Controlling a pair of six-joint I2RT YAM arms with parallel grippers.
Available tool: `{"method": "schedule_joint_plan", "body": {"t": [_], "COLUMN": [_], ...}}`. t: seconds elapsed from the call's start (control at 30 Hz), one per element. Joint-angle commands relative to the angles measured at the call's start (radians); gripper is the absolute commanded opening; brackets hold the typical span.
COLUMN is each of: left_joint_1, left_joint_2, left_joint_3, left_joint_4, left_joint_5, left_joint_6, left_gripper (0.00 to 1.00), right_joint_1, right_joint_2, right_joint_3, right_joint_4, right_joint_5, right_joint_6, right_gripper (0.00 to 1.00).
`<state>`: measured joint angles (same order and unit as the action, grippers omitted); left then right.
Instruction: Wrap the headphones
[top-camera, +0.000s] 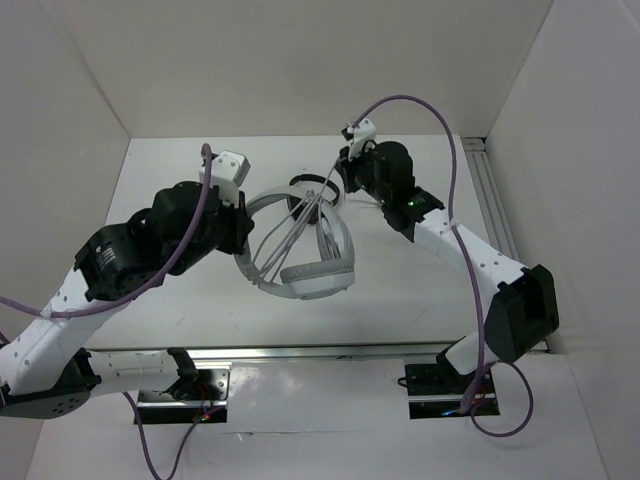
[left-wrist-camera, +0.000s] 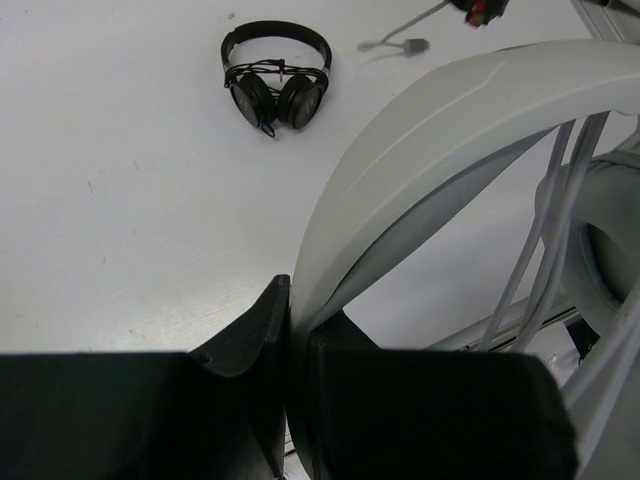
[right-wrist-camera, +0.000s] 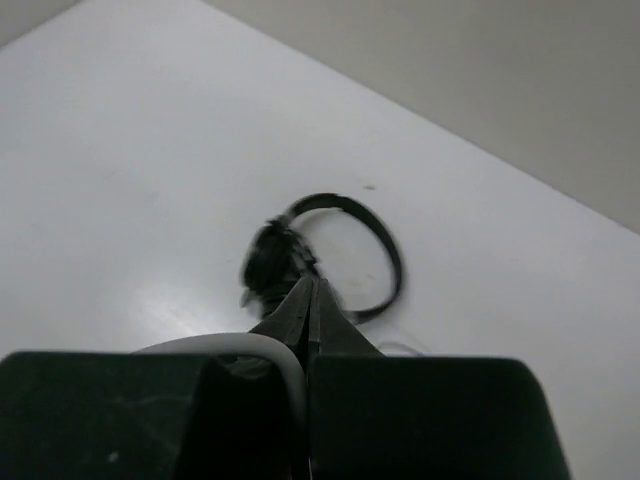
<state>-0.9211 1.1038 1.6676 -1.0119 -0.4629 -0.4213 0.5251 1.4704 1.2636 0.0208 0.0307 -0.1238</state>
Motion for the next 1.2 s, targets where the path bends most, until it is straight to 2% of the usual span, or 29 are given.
{"method": "schedule_joint_plan", "body": {"t": [0.0, 0.03, 0.13, 0.2, 0.23, 0.33, 0.47, 0.53, 0.67, 0.83, 0.87, 0.93, 0.97, 1.03, 1.13, 1.17], "left_joint_1": [-0.015, -0.015, -0.015, -0.015, -0.015, -0.015, -0.015, -0.015, 0.114, 0.293, 0.321, 0.399, 0.439, 0.468, 0.514, 0.515], "left_joint_2": [-0.022, -0.022, -0.032, -0.021, -0.004, 0.043, 0.093, 0.105, 0.181, 0.344, 0.362, 0.401, 0.439, 0.473, 0.508, 0.521], "left_joint_3": [0.081, 0.081, 0.09, 0.102, 0.112, 0.165, 0.253, 0.253, 0.331, 0.487, 0.498, 0.52, 0.537, 0.537, 0.485, 0.463], "left_joint_4": [0.13, 0.178, 0.269, 0.294, 0.294, 0.282, 0.242, 0.286, 0.295, 0.259, 0.259, 0.259, 0.259, 0.259, 0.269, 0.269], "left_joint_5": [0.078, 0.078, 0.087, 0.099, 0.087, 0.0, -0.147, -0.195, -0.209, -0.128, -0.088, -0.034, -0.025, -0.025, -0.065, -0.116], "left_joint_6": [-0.023, -0.024, -0.042, -0.073, -0.082, -0.114, -0.137, -0.11, -0.086, -0.063, -0.063, -0.073, -0.073, -0.082, -0.082, -0.082], "left_gripper": [0.0, 0.0, 0.0, 0.0, 0.0, 0.0, 0.0, 0.0, 0.0, 0.0, 0.0, 0.0, 0.0, 0.0, 0.0, 0.0], "right_joint_1": [-0.022, -0.022, -0.002, 0.029, 0.038, 0.076, 0.113, 0.139, 0.19, 0.274, 0.286, 0.325, 0.348, 0.372, 0.442, 0.47], "right_joint_2": [0.033, 0.047, 0.106, 0.174, 0.198, 0.295, 0.387, 0.43, 0.488, 0.498, 0.498, 0.507, 0.507, 0.477, 0.351, 0.309], "right_joint_3": [-0.053, -0.108, -0.18, -0.191, -0.191, -0.191, -0.216, -0.257, -0.317, -0.415, -0.424, -0.435, -0.446, -0.458, -0.48, -0.48], "right_joint_4": [0.169, 0.223, 0.431, 0.538, 0.568, 0.68, 0.809, 0.926, 1.054, 1.134, 1.148, 1.157, 1.176, 1.165, 1.031, 0.884], "right_joint_5": [-0.288, -0.431, -0.65, -0.708, -0.742, -0.793, -0.821, -0.833, -0.842, -0.786, -0.773, -0.763, -0.75, -0.729, -0.66, -0.593], "right_joint_6": [0.111, 0.163, 0.257, 0.329, 0.346, 0.423, 0.51, 0.55, 0.618, 0.618, 0.618, 0.618, 0.618, 0.604, 0.517, 0.479], "right_gripper": [0.0, 0.0, 0.0, 0.0, 0.08, 0.2, 0.27, 0.27, 0.28, 0.26, 0.17, 0.1, 0.02, 0.0, 0.0, 0.0]}}
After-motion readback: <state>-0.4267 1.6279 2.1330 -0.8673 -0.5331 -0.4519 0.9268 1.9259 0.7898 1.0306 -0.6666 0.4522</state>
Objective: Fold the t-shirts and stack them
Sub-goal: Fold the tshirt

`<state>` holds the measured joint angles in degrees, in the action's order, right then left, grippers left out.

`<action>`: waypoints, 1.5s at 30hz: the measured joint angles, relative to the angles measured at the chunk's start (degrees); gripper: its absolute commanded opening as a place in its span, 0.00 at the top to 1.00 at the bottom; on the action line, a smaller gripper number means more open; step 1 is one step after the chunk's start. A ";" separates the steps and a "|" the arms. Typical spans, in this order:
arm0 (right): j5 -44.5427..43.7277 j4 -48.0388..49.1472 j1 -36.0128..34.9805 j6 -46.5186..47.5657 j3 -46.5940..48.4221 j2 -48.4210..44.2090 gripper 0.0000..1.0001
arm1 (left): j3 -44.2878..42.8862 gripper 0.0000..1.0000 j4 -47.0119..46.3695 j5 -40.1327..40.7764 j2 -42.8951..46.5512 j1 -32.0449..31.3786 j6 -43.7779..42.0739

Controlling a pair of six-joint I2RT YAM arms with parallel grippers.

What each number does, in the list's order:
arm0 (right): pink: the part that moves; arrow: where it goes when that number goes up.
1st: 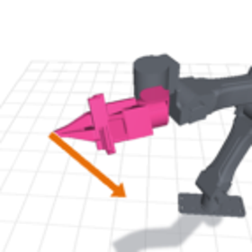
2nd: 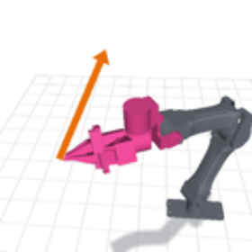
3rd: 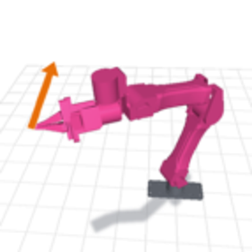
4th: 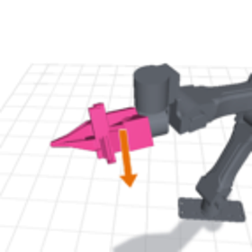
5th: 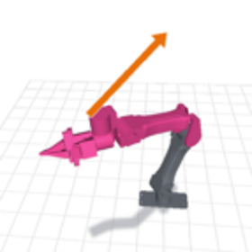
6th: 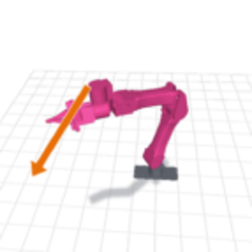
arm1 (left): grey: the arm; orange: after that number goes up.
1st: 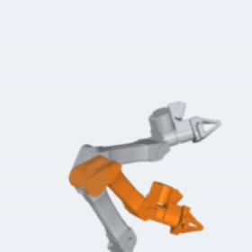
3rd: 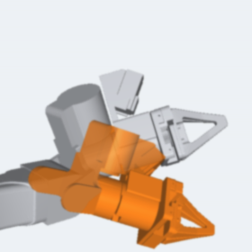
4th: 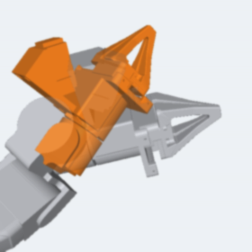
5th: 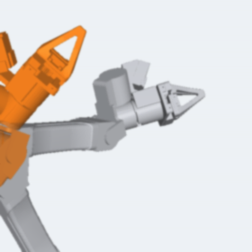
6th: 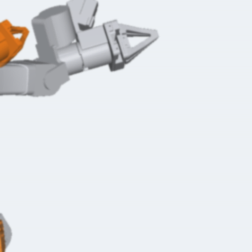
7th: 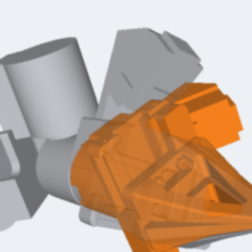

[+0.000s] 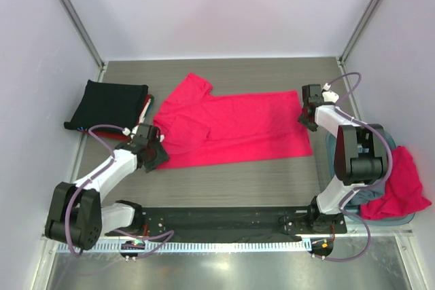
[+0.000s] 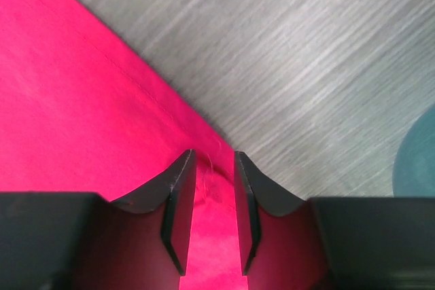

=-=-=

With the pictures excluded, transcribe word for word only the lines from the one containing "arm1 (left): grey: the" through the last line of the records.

arm1 (left): grey: the arm; orange: after that number goes up.
1st: 
3rd: 
4th: 
5th: 
6th: 
7th: 

[+0.000s] 
[+0.000s] 

Besides this answer, the exercise requires nothing else.